**Exercise instructions:** Your task is to copy the lines of the data below from the line holding "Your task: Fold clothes" through the line holding "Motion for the", inclusive, exactly and with nothing added.

**Data segment:**
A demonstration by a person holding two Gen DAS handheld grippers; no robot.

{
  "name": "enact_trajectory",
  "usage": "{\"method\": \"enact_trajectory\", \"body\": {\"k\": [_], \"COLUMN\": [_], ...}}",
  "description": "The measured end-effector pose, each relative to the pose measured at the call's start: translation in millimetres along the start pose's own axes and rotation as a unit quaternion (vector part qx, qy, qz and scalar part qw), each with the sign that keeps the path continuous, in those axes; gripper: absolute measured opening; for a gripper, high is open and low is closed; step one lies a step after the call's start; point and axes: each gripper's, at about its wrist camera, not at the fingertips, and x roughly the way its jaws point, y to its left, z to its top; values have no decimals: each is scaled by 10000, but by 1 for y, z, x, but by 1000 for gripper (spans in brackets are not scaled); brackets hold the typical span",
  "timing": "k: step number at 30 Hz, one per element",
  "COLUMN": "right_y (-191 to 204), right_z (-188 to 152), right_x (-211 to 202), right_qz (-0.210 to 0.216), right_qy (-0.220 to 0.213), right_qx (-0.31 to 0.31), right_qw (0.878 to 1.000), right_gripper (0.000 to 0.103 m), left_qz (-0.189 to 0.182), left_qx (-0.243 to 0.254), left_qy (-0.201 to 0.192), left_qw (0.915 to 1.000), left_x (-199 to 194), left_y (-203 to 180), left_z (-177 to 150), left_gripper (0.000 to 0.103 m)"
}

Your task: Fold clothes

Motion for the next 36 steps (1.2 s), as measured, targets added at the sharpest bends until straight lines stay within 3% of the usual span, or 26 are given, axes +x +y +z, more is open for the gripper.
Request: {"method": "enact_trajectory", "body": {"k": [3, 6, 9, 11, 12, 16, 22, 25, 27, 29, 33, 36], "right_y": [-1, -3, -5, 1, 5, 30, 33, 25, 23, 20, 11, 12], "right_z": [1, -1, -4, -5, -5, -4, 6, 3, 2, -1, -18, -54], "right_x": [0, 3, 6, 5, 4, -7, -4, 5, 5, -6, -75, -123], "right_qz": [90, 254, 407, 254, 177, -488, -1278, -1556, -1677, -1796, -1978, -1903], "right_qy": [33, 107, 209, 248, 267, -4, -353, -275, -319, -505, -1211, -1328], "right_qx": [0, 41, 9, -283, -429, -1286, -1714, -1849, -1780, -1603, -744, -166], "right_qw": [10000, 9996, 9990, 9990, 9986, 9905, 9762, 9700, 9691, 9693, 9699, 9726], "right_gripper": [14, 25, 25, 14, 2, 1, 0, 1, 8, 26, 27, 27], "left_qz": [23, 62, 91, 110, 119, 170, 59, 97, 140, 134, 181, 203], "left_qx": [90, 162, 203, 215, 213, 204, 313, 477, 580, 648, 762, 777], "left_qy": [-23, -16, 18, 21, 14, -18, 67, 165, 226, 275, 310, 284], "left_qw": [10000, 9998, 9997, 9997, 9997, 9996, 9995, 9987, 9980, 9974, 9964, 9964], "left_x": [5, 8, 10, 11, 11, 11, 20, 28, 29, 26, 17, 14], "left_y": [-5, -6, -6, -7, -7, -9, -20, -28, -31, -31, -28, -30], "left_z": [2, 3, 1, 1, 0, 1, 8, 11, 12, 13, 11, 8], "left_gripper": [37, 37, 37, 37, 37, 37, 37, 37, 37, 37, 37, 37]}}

**Your response:**
Your task: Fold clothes

Motion for the next 36 steps (1.2 s), as measured, targets added at the sharpest bends until straight lines stay within 3% of the usual span, or 26 are given, axes +x +y +z, more is open for the gripper.

The exercise is done, and nothing more is needed.